Last Updated on January 3, 2020 by Danielle

Hasbro

Hasbro’s revenue misses expectations by 2 percent for the fourth quarter due to slow consumer demand for the holidays, slow sales from Star Wars, Frozen, and Marvel toys as well as declines in Partner Brands and its business in Europe.

Hasbro’s fourth quarter results are officially in. Let’s just say the ‘Force’ was not with Hasbro this past holiday season, as in past years. Reportedly, Star Wars and Frozen toy sales were partly to blame for the fourth quarter sales slump. Although revenues fell short of expectations, Hasbro’s earnings exceeded expectations. Specifically, Hasbro reported revenue of $1.6 billion compared to a forecast of $1.72 billion, a shortfall of roughly 2 percent.

Brian Goldner, CEO of Hasbro, stated: “Overall consumer demand slowed in November and December both for the industry and for Hasbro. A decline in Partner Brands and Europe revenues resulted in us not meeting our fourth quarter revenue expectations.”

For the fourth quarter of 2017, Hasbro’s Franchise brands like Nerf, Monopoly, and My Little Pony experienced growth of 11 percent, while Hasbro’s Partner Brands, which encompass Star Wars, Frozen, and Marvel, plummeted 21 percent for the fourth quarter. Hasbro Gaming and Emerging Brands, which includes Baby Alive and Furreal Friends, also saw declines of 4 and 5 percent, respectively. Interestingly, the best-selling toy for Hasbro during the Christmas holiday season was Furreal Friends Roarin’ Tyler – the Playful Tiger.

Star Wars Toy Sales Decline

Hasbro believes the dip in sales is not Star Wars fatigue as some may think, but instead more related to the actual merchandise release dates and advertising. Goldner shed light on the fact that in between their Force Friday marketing in September and the launch of Star Wars: The Last Jedi in December, consumers were “bombarded with products from other entertainment properties, like Thor: Ragnorak and Justice League.” He added “narrowing those windows so you’re really able to take advantage of the specific marketing and these big marketing campaigns around the brands enables you to do quite a strong job in merchandising those films.”

Star Wars toys experienced phenomenal sales in 2015 for Star Wars: The Force Awakens. But it’s also worth noting this was the first Star Wars film in almost a decade. Goldner said in a statement, “Clearly there was a lot of pent-up demand across the board.” Some have argued that the recent bombardment of Star Wars films may be leading to movie tie-in fatigue.

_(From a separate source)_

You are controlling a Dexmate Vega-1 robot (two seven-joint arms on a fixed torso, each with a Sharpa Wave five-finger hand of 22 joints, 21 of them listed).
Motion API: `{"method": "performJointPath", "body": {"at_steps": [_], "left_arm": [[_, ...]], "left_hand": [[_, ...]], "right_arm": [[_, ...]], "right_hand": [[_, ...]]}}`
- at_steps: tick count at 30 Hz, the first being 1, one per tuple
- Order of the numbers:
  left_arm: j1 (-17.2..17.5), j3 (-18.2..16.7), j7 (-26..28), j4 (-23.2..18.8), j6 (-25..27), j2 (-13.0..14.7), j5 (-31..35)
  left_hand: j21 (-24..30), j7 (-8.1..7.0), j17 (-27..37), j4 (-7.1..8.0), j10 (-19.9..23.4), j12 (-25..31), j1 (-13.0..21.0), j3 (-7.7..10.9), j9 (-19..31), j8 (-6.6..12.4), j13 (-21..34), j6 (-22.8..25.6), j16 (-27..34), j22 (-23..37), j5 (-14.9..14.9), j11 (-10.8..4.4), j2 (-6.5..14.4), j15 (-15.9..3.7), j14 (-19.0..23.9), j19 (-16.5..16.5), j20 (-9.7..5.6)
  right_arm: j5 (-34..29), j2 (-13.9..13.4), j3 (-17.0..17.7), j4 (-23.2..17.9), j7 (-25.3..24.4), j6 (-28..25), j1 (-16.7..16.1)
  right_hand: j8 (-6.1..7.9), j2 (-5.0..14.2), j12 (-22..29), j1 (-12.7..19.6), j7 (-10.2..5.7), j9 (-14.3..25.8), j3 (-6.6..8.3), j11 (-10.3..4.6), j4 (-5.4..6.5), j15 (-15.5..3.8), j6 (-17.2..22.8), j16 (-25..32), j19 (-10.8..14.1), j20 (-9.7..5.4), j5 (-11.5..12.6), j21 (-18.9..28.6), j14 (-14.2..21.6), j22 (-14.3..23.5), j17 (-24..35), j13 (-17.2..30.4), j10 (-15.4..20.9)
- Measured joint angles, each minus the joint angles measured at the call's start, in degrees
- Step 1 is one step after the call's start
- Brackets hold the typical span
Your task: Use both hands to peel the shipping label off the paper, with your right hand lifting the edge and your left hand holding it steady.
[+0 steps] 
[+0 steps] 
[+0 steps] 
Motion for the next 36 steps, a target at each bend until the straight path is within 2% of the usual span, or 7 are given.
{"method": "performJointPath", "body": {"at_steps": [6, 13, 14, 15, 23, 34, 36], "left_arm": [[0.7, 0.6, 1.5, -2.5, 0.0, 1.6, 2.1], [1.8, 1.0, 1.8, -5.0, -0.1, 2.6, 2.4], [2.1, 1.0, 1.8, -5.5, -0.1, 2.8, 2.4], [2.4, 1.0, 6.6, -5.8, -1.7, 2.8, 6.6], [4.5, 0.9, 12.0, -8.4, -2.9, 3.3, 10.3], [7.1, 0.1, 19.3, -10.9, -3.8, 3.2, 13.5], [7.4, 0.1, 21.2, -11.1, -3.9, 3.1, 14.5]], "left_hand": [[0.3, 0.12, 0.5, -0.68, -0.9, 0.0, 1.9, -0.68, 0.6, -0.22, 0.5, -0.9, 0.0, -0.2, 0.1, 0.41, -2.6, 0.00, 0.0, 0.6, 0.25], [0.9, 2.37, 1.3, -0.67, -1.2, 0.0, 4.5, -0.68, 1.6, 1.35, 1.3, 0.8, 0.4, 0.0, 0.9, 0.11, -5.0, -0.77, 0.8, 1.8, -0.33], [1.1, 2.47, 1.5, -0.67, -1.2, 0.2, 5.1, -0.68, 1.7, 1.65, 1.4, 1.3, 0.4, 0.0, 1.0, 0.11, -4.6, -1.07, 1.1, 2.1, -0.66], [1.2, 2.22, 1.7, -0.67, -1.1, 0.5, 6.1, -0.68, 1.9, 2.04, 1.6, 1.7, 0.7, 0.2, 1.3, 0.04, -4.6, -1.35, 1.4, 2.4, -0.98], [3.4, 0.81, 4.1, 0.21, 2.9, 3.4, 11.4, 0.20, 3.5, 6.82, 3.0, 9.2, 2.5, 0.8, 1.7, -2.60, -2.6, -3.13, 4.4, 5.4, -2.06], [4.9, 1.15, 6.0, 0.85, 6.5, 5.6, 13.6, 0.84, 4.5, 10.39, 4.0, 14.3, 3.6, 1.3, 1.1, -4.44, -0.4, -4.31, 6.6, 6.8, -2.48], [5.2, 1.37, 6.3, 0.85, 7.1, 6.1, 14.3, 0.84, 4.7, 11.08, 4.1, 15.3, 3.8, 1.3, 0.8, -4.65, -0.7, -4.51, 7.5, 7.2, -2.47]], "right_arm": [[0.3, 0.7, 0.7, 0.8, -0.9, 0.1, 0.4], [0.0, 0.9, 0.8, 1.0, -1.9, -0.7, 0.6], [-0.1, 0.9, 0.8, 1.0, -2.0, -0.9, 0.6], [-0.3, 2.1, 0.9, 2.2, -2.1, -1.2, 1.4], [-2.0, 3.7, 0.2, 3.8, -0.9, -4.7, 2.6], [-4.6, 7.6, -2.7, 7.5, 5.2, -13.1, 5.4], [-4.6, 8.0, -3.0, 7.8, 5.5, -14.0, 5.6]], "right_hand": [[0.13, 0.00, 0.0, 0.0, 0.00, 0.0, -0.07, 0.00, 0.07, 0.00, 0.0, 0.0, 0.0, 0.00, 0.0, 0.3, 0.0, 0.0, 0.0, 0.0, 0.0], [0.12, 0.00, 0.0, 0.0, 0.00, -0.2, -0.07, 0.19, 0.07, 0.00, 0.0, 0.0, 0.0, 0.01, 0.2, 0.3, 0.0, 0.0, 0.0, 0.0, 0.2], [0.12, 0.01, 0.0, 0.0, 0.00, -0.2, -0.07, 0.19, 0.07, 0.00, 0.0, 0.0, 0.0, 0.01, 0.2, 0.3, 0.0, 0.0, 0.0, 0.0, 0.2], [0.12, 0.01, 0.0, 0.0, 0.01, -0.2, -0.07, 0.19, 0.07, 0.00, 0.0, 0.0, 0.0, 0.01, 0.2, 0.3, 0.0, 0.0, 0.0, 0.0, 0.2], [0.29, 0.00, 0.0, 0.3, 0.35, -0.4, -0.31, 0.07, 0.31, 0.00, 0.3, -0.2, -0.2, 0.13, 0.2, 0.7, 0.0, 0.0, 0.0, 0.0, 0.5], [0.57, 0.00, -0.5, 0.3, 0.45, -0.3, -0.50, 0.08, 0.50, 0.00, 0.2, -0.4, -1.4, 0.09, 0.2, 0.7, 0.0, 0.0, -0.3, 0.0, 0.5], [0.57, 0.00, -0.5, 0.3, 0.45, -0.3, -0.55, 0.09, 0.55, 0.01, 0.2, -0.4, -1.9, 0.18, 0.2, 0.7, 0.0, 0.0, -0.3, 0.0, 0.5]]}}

Despite the hiccup in sales, Hasbro is expecting an uptick in Star Wars: The Last Jedi merchandise sales when the video launches on Blu-ray and DVD. The latest Star Wars flick, Solo: A Star Wars Story, doesn’t hit theaters until May 2018, but Hasbro will start advertising sometime in April.

Goldner said in a statement, “We continue to believe it will be that kind of business for us with great visibility to entertainment and great sustainability and frankly some better profitability for us as we go forward as we partner. Therefore, we could have a more valuable brand over the next five years than we’ve had over the period that led up to the 2015 movie those same five years.”

Looking at Hasbro’s 2017 full-year sales performance by segment, Franchise Brands, Hasbro Gaming, and Emerging Brands all experienced growth of 10 percent, 10 percent, and 2 percent, respectively. On the other hand, Partner Brands saw a 10 percent decline for all of 2017.

Toys R Us

Like Mattel, Hasbro also had issued warnings over weak holidays sales directly tied to Toys R Us’s bankruptcy filing. Hasbro’s main rival, Mattel, was heavily impacted by Toys R Us’ bankruptcy and reported a fourth quarter loss as well.

Toys R Us makes up roughly 14 percent of Hasbro’s sales in the United States and Canada, so Hasbro is heavily dependent on Toys R Us’s business.

Last month, Toys R Us announced plans to close about 182 retail stores in the United States in its rebounding efforts.

Goldner said in a statement, “We estimate less than half the stores in their announced closures directly affect our initial plans, but we also expect Toys R Us to streamline inventory at remaining stores. Much of this impact will be felt in the first two quarters of the year. We anticipate during 2018 that we will right-size our business with Toys R Us.”